Vendredi, 10 novembre 1989, Liv Simard, 15 ans, en Allemagne dans le cadre d’un programme d’échange international, assiste devant le petit écran à la chute inespérée du mur de Berlin. Une foule en liesse explose dans la nuit. C’est la réconciliation des deux Allemagne. Mardi, 11 septembre 2001, à l’école de Sabine à Jersey City, les cours prennent fin précipitamment. En rentrant, la fillette de onze ans, accompagnée de sa mère venue la chercher, voit s’écrouler l’une des tours du World Trade Center, et des gens plonger dans le vide. Une épaisse fumée noire obscurcit la matinée et répand partout la désolation. L’inconcevable s’est produit. Le meilleur et le pire peuvent coexister dans l’homme, comprendra Liv, après avoir découvert la philosophe allemande Hannah Arendt.
Le chassé-croisé entre les deux événements illustre la structure du roman, qui va et vient de décembre 1988 à décembre 2001, à l’écoute soit de Liv, la narratrice à la première personne, soit d’un narrateur à la troisième personne qui s’immisce dans la tête de Sabine. Les chapitres répartis avec symétrie nous transportent de villes du Québec à des villes allemandes, ou chez Sabine et sa mère à Jersey City, en face de New York. Contrastes entre des modes de vie, des valeurs, des rapports au monde. Des portions de dialogues font aussi se chevaucher les langues, tantôt le français et l’allemand, tantôt le français et l’anglais. Effet de réel ? En partie seulement puisque la romancière nous laisse comprendre que Liv décide de s’adresser en allemand à sa « mère d’accueil » à partir du moment où elle se résout à lui faire confiance, tout comme Sabine parlera français à Philippe, l’ami de sa mère, le jour il aura réussi à l’apprivoiser.

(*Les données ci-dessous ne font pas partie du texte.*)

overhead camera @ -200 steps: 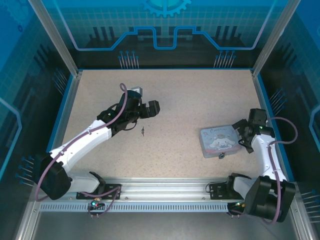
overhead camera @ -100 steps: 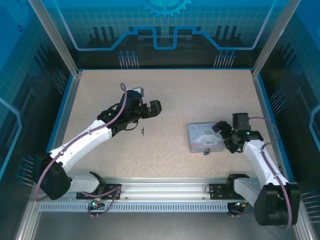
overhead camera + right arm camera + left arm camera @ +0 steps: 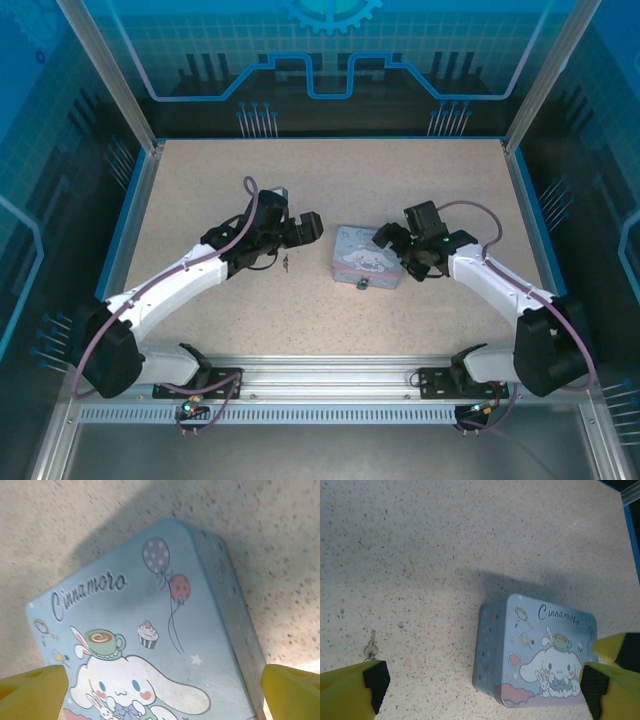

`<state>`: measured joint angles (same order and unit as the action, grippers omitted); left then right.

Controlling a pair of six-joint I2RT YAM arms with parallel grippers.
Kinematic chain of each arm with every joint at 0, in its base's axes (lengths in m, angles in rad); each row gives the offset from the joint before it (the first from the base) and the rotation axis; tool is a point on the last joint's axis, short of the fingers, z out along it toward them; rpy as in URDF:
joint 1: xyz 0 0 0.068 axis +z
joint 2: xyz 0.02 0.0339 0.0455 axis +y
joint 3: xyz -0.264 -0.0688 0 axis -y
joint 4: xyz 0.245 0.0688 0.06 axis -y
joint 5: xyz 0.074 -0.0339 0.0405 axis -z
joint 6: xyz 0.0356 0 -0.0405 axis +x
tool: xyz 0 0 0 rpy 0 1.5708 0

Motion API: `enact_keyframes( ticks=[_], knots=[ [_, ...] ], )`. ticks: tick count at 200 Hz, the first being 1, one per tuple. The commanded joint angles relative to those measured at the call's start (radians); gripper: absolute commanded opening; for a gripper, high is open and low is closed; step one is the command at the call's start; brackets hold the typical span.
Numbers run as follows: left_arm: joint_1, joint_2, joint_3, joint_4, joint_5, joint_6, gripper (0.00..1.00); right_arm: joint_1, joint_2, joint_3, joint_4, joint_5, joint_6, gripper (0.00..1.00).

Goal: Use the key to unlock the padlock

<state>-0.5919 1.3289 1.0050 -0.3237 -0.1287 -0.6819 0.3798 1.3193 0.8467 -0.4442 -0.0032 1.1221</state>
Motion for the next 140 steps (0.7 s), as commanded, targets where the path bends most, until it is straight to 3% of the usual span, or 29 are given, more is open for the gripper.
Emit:
enact_keyframes(
  ticks=[1, 67, 140],
  knots=[
    [-0.008, 0.032, -0.031, 0.042, 0.043, -0.018, 0.99, 0.006, 0.018, 0.015, 0.027, 0.013, -0.014, 1.00],
    [-0.007, 0.078, -0.113, 0.203, 0.134, -0.136, 0.99, 0.024, 0.129, 0.026, 0.177, -0.103, 0.119, 1.00],
    [-0.007, 0.173, -0.107, 0.308, 0.170, -0.223, 0.99, 0.039, 0.287, 0.168, 0.191, -0.105, 0.209, 1.00]
  ],
)
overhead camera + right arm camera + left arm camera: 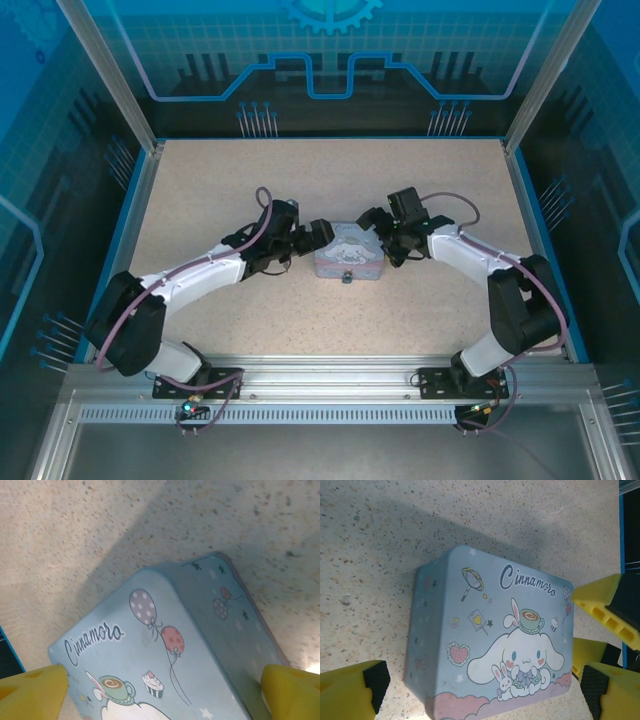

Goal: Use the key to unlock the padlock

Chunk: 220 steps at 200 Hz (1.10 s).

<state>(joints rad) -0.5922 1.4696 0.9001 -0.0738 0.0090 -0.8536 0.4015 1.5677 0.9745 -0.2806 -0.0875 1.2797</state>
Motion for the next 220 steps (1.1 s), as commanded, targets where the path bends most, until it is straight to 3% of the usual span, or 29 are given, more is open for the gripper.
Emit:
enact_keyframes(
  ticks=[1, 136, 220],
  knots=[
    [-0.007, 0.033, -0.003, 0.059, 0.032, -0.051, 0.99, 0.017, 0.039, 0.042, 0.028, -0.021, 0.053, 1.00],
    [-0.007, 0.152, 0.080, 0.092, 0.038, -0.071, 0.99, 0.026, 0.094, 0.082, 0.031, -0.035, 0.099, 1.00],
    [-0.001, 0.108, 0.047, 0.069, -0.004, -0.060, 0.99, 0.017, 0.086, 0.102, -0.016, 0.006, 0.050, 1.00]
  ],
)
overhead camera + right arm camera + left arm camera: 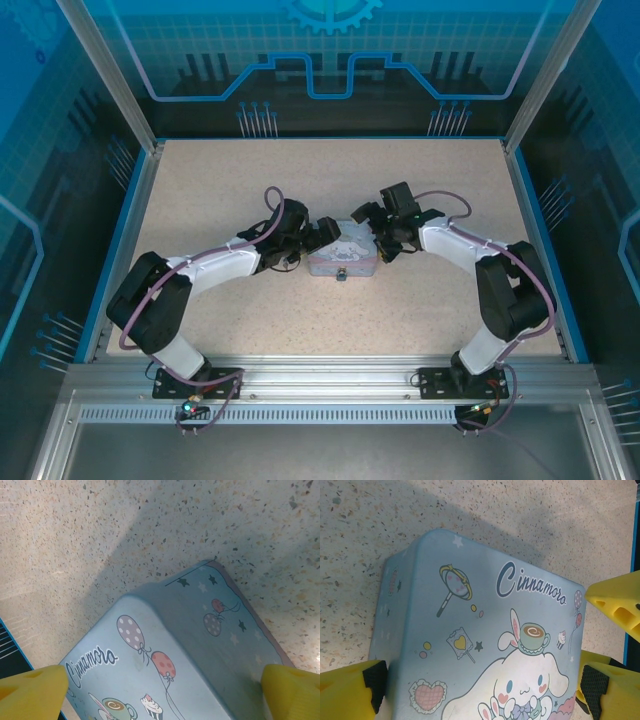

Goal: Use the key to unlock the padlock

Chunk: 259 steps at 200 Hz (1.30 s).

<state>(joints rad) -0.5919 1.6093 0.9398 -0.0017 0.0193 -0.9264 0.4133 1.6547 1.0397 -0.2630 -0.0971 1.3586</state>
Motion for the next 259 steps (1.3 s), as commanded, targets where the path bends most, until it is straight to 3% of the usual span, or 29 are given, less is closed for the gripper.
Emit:
enact_keyframes(
  ticks=[1, 63, 88, 125, 140, 183, 201, 230, 259],
  knots=[
    [0.000, -0.033, 0.008, -0.004, -0.015, 0.014, 0.99, 0.005, -0.002, 0.037, -0.035, 0.018, -0.031, 1.00],
    [0.071, -0.216, 0.038, -0.200, -0.080, 0.170, 0.99, -0.041, -0.148, 0.043, -0.154, 0.136, -0.191, 1.00],
    [0.094, -0.272, 0.072, -0.354, -0.123, 0.285, 0.99, -0.053, -0.194, 0.071, -0.218, 0.170, -0.353, 1.00],
    [0.101, -0.282, 0.094, -0.522, -0.291, 0.345, 0.99, -0.051, -0.321, -0.004, -0.190, 0.183, -0.524, 1.00],
    [0.101, -0.264, 0.103, -0.555, -0.303, 0.370, 0.99, -0.046, -0.370, -0.039, -0.168, 0.158, -0.583, 1.00],
    [0.096, -0.132, 0.151, -0.651, -0.271, 0.409, 0.99, -0.037, -0.457, -0.066, -0.274, 0.258, -0.696, 1.00],
    [0.087, -0.076, 0.160, -0.660, -0.260, 0.411, 0.99, -0.038, -0.523, -0.130, -0.219, 0.291, -0.711, 1.00],
    [0.074, 0.017, 0.190, -0.676, -0.263, 0.420, 0.99, -0.036, -0.635, -0.239, -0.111, 0.243, -0.719, 1.00],
    [0.072, 0.099, 0.232, -0.705, -0.277, 0.435, 0.94, -0.023, -0.601, -0.202, -0.214, 0.250, -0.687, 1.00]
  ],
)
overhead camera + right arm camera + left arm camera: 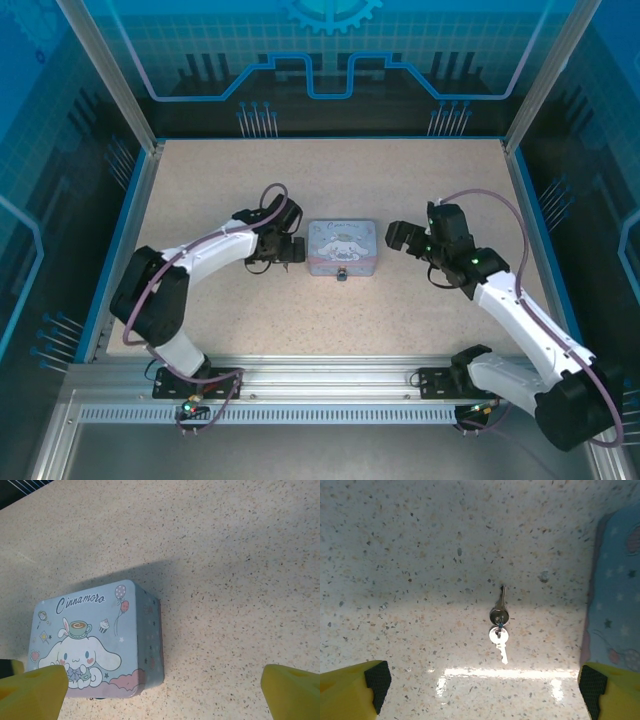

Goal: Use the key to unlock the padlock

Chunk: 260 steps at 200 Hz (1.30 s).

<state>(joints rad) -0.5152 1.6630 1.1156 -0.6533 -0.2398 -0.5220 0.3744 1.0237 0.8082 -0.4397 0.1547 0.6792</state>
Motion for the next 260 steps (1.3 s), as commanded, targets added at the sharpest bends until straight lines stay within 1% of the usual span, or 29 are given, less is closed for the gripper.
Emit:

Car dans cette courte période historique, Liv et, quelques années plus tard, Sabine, tâtonnent pour trouver leur place. Annie Cloutier tisse avec réalisme et finesse les réseaux sociaux où elles évoluent, ayant soin de cultiver le mystère quant à l’identité de certains personnages, et porte un regard lucide sur les valeurs en présence, sans juger. Roman d’initiation d’abord, La chute du mur fait s’entrecroiser la recherche individuelle de deux jeunes, en transition vers la vie adulte, avec deux événements marquants de l’histoire récente. Il est des moments charnières dans la vie des individus, comme à l’échelle des nations, semble nous dire la romancière.
Ce deuxième roman d’Annie Cloutier confirme le talent d’écrivaine qui s’était révélé dans Ce qui s’endigue, publié en 2009.